Holocauste : l'importance du travail de mémoire
Chaque année, le 27 janvier est l'occasion de rendre hommage aux victimes de l'Holocauste. Alors que les témoins du génocide nazi sont de moins en moins nombreux à pouvoir raconter ce qu'ils ont vécu, diverses manifestations sont organisées pour préserver leur histoire. Les journalistes invitent à ne pas baisser la garde en matière de travail de mémoire.
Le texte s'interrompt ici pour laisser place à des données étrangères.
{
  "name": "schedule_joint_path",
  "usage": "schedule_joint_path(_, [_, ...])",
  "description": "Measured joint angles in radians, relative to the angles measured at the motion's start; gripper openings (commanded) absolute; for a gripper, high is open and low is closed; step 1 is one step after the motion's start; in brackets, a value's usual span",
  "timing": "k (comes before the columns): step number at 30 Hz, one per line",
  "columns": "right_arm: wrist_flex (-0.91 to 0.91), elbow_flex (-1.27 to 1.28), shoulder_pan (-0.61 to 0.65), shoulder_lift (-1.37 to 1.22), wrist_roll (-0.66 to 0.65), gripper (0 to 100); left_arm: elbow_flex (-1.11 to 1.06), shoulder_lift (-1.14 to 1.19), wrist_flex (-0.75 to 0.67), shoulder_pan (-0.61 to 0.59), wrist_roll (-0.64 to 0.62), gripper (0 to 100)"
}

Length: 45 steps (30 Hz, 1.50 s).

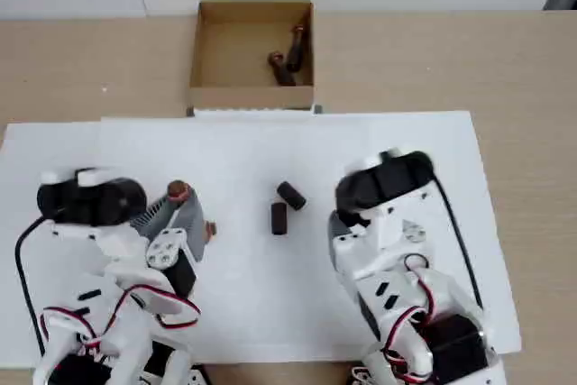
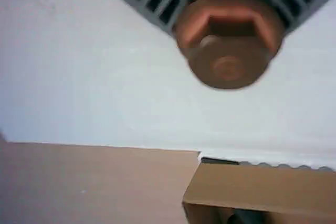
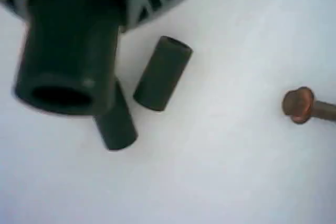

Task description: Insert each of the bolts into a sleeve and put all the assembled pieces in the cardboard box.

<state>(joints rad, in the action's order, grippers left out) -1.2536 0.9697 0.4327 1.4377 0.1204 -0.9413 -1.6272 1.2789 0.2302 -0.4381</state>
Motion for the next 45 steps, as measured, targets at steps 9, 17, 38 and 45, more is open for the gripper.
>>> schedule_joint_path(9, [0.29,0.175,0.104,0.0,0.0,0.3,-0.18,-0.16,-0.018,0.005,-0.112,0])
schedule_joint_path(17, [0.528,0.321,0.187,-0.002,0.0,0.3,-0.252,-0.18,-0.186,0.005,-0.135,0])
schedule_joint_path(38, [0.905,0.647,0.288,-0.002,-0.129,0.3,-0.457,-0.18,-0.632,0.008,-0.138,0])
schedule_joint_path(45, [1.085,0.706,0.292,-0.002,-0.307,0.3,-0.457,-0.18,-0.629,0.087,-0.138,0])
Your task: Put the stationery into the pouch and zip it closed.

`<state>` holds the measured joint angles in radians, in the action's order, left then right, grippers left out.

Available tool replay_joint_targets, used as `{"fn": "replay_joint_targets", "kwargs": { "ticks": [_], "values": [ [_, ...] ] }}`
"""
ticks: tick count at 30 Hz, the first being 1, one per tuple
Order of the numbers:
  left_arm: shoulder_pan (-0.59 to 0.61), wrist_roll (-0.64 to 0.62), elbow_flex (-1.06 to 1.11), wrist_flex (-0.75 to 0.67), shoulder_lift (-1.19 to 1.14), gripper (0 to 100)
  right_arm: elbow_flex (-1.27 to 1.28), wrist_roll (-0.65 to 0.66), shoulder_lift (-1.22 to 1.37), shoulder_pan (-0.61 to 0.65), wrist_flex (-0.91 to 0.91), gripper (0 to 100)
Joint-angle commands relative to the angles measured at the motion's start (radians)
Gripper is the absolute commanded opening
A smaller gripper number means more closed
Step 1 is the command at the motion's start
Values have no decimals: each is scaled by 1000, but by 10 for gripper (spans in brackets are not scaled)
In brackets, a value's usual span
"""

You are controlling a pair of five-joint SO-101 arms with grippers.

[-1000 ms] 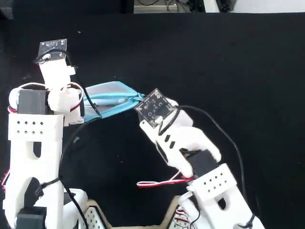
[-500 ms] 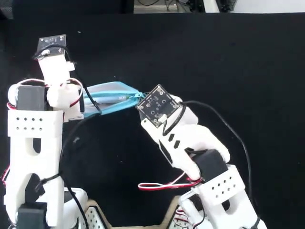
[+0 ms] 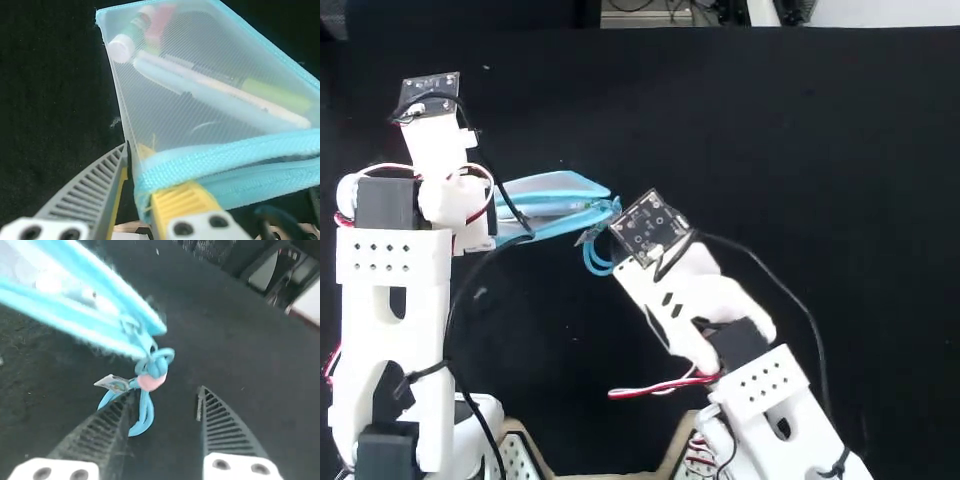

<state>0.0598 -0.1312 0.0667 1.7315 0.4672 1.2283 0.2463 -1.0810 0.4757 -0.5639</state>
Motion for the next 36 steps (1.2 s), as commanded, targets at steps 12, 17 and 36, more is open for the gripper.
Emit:
{"fn": "replay_joint_targets", "kwargs": {
  "ticks": [12, 17, 36],
  "values": [
    [4, 6, -22, 11, 0, 34, 177, -242, -24, 74, 347, 255],
    [4, 6, -22, 11, 0, 34, 194, -247, -24, 34, 405, 254],
    [4, 6, 15, 6, 9, 33, 168, -187, -15, 2, 476, 254]
  ]
}}
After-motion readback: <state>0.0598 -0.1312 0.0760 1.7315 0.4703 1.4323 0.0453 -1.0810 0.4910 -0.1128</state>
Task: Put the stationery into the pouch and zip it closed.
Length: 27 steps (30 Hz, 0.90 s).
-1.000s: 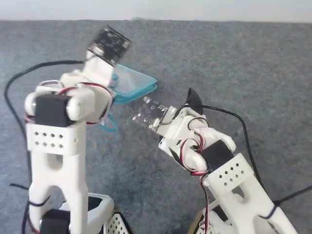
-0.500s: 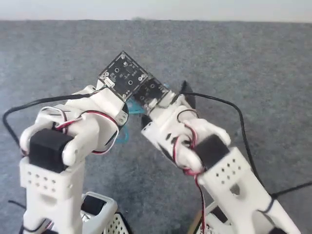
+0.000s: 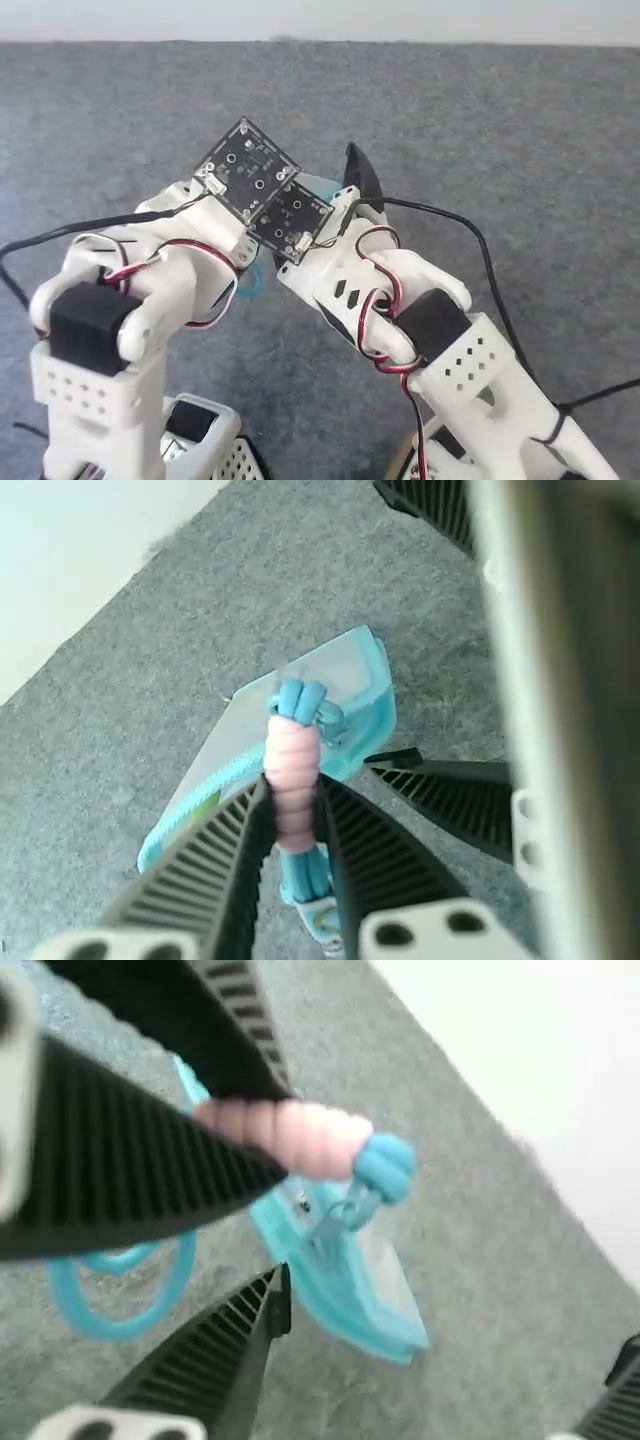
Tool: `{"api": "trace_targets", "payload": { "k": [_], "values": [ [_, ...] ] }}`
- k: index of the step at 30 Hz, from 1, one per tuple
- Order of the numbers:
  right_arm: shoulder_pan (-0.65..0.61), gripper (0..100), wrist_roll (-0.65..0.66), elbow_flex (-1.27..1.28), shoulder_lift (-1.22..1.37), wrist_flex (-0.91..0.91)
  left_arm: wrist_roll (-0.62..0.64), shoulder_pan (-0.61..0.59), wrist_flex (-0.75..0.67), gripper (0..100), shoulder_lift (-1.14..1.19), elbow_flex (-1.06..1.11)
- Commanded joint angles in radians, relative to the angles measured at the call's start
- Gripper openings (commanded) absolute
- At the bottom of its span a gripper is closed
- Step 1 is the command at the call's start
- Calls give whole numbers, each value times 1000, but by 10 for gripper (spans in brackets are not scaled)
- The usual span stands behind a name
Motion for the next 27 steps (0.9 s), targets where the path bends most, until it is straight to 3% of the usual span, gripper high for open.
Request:
{"api": "trace_targets", "payload": {
  "k": [1,9,15,27],
  "values": [
    [4,474,25,-11,42,-56,18,3,9,10,-31,-8],
    [30,472,21,-6,130,-77,-2,-29,9,10,-26,-4],
    [47,472,23,0,133,15,-3,-29,6,10,-26,-5],
    [35,472,63,-63,217,-36,-3,-40,6,10,-26,-5]
  ]
}}
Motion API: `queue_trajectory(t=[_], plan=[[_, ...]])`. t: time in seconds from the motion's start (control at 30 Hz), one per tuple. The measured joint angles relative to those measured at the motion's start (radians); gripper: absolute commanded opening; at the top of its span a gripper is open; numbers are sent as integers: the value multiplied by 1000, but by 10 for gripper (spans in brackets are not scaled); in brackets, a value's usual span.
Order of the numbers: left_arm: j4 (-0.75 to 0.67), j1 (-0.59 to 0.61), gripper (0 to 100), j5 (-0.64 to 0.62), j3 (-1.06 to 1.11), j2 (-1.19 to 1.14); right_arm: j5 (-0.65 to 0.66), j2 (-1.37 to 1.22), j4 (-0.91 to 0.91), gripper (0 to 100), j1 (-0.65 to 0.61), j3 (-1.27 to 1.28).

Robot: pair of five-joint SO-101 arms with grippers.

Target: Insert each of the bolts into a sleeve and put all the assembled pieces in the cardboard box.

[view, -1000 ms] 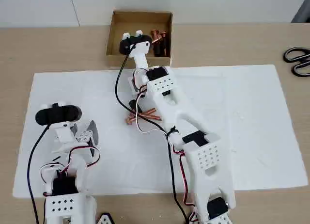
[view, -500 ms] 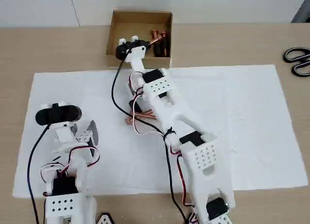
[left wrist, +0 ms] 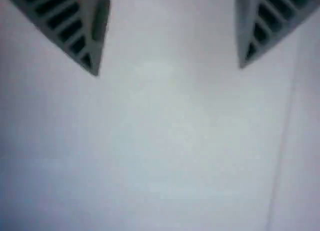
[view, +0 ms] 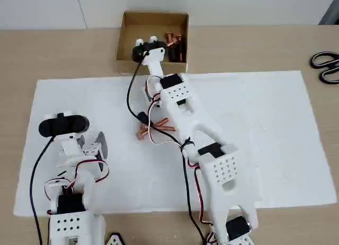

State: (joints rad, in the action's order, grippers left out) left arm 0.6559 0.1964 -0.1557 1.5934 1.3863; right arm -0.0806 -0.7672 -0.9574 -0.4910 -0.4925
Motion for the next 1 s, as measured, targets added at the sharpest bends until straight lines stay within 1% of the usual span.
queue_trajectory(t=[0.1,0.3,0.37,0.43,0.5,0.67,0.87,1.0], plan=[[0,0,170,3,0,0,0,14,-23,5,15,-2],[0,0,170,0,0,0,0,112,-144,5,69,3],[0,0,170,2,0,0,0,167,-196,5,89,3],[0,0,170,3,0,0,28,227,-247,5,103,3],[0,0,170,2,0,0,52,282,-296,5,107,3],[0,0,170,3,0,0,68,393,-450,4,112,3],[0,0,170,2,0,0,71,442,-661,4,161,3],[0,0,170,2,0,0,71,442,-727,4,218,3]])
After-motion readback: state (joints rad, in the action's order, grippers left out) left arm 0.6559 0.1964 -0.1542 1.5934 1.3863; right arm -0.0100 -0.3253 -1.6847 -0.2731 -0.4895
Une horreur encore bien réelle
Il faut toujours se confronter à ce que l'humanité a de pire en elle, juge Corriere del Ticino :
«Difficile de parler de mémoire dans un monde qui tend à nier son propre présent. Mais voilà précisément pourquoi il est si fondamental de le faire. Pourquoi il reste nécessaire de s'arrêter, le 27 janvier, et de remonter le temps – jusqu'à l'Holocauste. C'est une bonne chose de regarder en face la nature humaine, le pire qui est en nous ; une bonne chose de reconnaître que cette horreur a été réelle – l'homme l'a rendu réelle –, qu'elle a été possible et qu'elle l'est encore aujourd'hui. Nous la voyons dans les guerres en cours, dans les conflits les plus médiatisés comme dans ceux oubliés. »
Le travail de mémoire pour combattre le mensonge
L'Irlande néglige la mémoire de l'Holocauste, déplore The Irish Times :
«Près de 10 pour cent des 18-29 ans en Irlande considèrent l'holocauste comme une 'légende', et 19 pour cent d'entre eux jugent que s'il a eu lieu, son ampleur a été 'fortement exagérée'. Ce résultat coïncide avec d'autres sondages réalisés aux Etats-Unis et dans d'autres régions d'Europe, où la transmission de la mémoire de l'Holocauste est néanmoins plus importante. … Une avalanche de contenus a comblé le vide informationnel. A la place de la censure, on trouve un foisonnement de distorsions, de mensonges et de négationnisme, qui instrumentalisent l'histoire – ou plutôt ce qui est présenté comme de 'l'histoire'.»